Personal information
- Full name: Emmanuel Philippe Imorou
- Date of birth: 16 September 1988 (age 37)
- Place of birth: Bourges, France
- Height: 1.81 m (5 ft 11 in)
- Position: Left-back

Youth career
- 2004–2005: Bourges

Senior career*
- Years: Team / Apps / (Gls)
- 2005–2007: Châteauroux B
- 2007–2011: Châteauroux / 36 / (0)
- 2009–2010: → Gueugnon (loan) / 22 / (1)
- 2011–2012: Braga / 3 / (0)
- 2012–2014: Clermont / 62 / (1)
- 2012: Clermont B / 2 / (0)
- 2014–2019: Caen / 71 / (1)
- 2014–2019: Caen B / 11 / (0)
- 2017–2018: → Cercle Brugge (loan) / 14 / (0)
- 2019–2021: Thonon Evian / 1+ / (0+)
- Total:  / 222+ / (3+)

International career^{‡}
- 2010–2021: Benin / 20 / (0)

= Emmanuel Imorou =

Beninese footballer (born 1988)

Emmanuel Philippe Imorou (born 16 September 1988) is a former professional footballer who played as a left-back. Born in France, he played for the Benin national team.

==Club career==
Imorou began his career in 2004 with Bourges, before joining the reserve team from Châteauroux in 2005. In 2007, he was promoted to the senior side. After two seasons of being rarely used, he was loaned out to the Championnat National club Gueugnon. At Gueugnon, he played non-league games and returned to Châteauroux for the 2010–11 season. For Imorou, that season was undoubtedly the most successful. Following this, he attracted much interest from clubs in France and abroad.

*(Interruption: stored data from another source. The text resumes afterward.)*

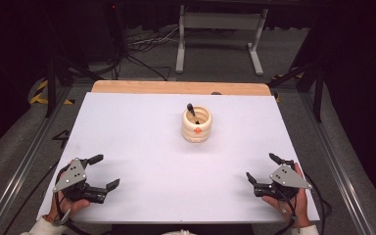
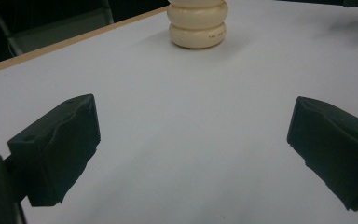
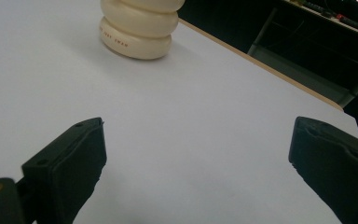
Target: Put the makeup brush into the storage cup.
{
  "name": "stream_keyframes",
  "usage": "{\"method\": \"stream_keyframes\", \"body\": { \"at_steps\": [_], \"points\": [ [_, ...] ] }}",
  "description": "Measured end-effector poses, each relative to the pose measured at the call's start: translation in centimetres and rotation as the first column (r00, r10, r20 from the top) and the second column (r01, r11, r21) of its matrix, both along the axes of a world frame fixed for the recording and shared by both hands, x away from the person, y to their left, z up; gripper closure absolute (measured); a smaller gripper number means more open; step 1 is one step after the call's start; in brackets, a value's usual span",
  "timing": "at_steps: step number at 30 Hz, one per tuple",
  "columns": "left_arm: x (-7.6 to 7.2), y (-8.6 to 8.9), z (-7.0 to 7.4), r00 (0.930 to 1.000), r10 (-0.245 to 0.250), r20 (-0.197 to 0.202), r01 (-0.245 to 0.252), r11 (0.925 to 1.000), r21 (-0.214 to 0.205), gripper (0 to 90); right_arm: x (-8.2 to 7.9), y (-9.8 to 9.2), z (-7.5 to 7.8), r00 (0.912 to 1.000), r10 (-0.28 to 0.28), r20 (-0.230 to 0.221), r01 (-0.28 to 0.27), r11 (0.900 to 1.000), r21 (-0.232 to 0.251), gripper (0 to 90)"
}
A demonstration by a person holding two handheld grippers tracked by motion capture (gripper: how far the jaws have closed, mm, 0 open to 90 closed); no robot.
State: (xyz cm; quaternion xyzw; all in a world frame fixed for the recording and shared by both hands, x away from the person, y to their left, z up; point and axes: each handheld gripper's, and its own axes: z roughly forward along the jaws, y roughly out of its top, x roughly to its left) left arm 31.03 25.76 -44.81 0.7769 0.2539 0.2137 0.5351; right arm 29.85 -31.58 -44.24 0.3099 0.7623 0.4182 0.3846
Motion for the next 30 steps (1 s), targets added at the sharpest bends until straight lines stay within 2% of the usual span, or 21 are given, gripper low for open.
{"method": "stream_keyframes", "body": {
  "at_steps": [12, 21, 27, 30],
  "points": [
    [-0.18, 0.02, 0.07, 0.9999, -0.013, 0.002, 0.013, 0.9999, 0.0, 3.6, -0.36, 0.37, 0.32, 0.9999, -0.002, 0.01, 0.002, 1.0, 0.002, 5.2],
    [0.0, -0.03, 0.01, 1.0, -0.008, -0.001, 0.008, 1.0, -0.004, 3.7, -0.17, 0.68, 0.11, 0.9999, 0.011, -0.005, -0.011, 0.9999, -0.008, 5.4],
    [0.04, -0.13, -0.02, 1.0, -0.009, -0.004, 0.009, 1.0, -0.002, 3.6, -0.03, 0.45, 0.14, 0.9998, 0.009, -0.02, -0.009, 0.9998, 0.02, 5.6],
    [0.08, -0.09, -0.01, 0.9999, -0.008, -0.008, 0.008, 1.0, 0.001, 3.6, 0.03, 0.42, 0.08, 0.9997, 0.004, -0.023, -0.003, 0.9998, 0.018, 5.6]
  ]
}}
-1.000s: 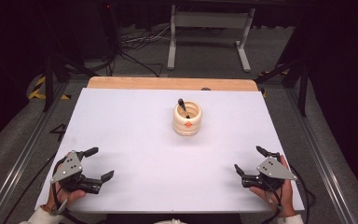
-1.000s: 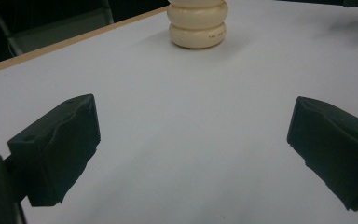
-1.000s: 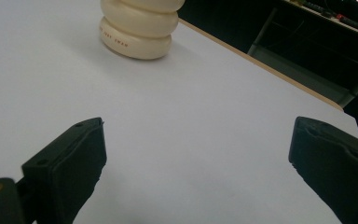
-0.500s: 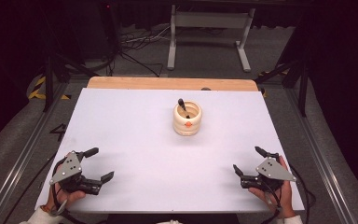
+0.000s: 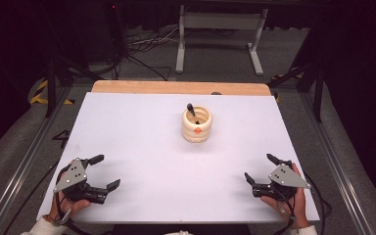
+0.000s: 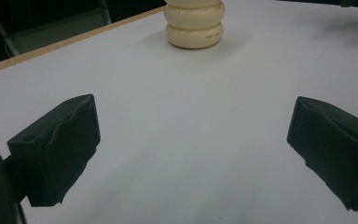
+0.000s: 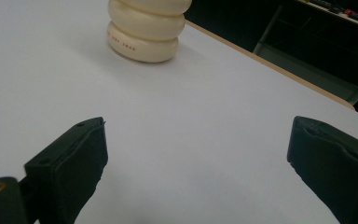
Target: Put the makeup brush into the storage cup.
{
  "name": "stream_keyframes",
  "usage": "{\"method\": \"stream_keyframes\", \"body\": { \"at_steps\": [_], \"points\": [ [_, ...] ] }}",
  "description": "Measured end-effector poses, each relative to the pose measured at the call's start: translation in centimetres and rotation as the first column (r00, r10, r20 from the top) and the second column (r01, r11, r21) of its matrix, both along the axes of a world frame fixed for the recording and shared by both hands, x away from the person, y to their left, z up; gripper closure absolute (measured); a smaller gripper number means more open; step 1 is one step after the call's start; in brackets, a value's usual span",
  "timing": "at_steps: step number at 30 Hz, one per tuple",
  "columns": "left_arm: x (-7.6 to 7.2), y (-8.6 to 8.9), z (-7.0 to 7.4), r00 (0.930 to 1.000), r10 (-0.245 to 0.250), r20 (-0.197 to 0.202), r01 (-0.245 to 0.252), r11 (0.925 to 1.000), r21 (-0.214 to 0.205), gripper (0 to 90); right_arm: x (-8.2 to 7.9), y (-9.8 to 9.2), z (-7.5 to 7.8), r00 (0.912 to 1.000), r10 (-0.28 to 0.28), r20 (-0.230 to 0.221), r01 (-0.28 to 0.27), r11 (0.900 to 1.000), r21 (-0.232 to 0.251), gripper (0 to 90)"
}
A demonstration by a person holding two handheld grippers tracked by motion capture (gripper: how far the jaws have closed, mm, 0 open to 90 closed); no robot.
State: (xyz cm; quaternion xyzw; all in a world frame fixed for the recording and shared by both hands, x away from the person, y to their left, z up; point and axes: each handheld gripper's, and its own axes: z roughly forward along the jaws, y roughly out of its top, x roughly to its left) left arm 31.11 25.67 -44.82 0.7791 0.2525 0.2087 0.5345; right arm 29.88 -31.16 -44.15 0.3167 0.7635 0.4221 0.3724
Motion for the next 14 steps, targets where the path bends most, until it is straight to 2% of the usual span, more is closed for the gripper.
{"method": "stream_keyframes", "body": {
  "at_steps": [4, 14],
  "points": [
    [0.05, -0.02, -0.02, 1.0, -0.003, 0.003, 0.003, 1.0, 0.005, 3.6, 0.22, 0.08, -0.21, 0.9999, 0.002, -0.015, -0.002, 1.0, -0.005, 5.5],
    [0.15, -0.32, 0.08, 1.0, -0.006, 0.005, 0.006, 1.0, -0.003, 3.7, -0.09, 0.1, 0.02, 1.0, 0.004, -0.004, -0.004, 1.0, 0.0, 5.5]
  ]
}}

In the summer of 2011, he joined Primeira Liga team Braga on an undisclosed fee on a five-year contract. He was signed to fill in the gap in the full-back position left by Sílvio, who was sold to Atlético Madrid for €8 million. At Braga, his playing time was hampered by injuries, as well as a lack of playing time. He managed to play five games in the whole season and was mainly used as a backup in the full-back positions to Miguel Lopes and Uwa Elderson Echiéjilé. After a year with Braga, he left the club and signed for French side Clermont Foot of Ligue 2 in the summer of 2012 on a free transfer. On 24 June 2014, he joined the newly promoted Ligue 1 side Caen, ending a two-year career as a Clermont player.
On 22 September 2019, Imorou signed a contract with French club Thonon Evian.

==International career==
Imorou was born in France to Beninese parents, which grants him the right to play for the Benin national team. He was called up the national side for the very first time 2010 to be a part of the squad which would play at the 2010 Africa Cup of Nations.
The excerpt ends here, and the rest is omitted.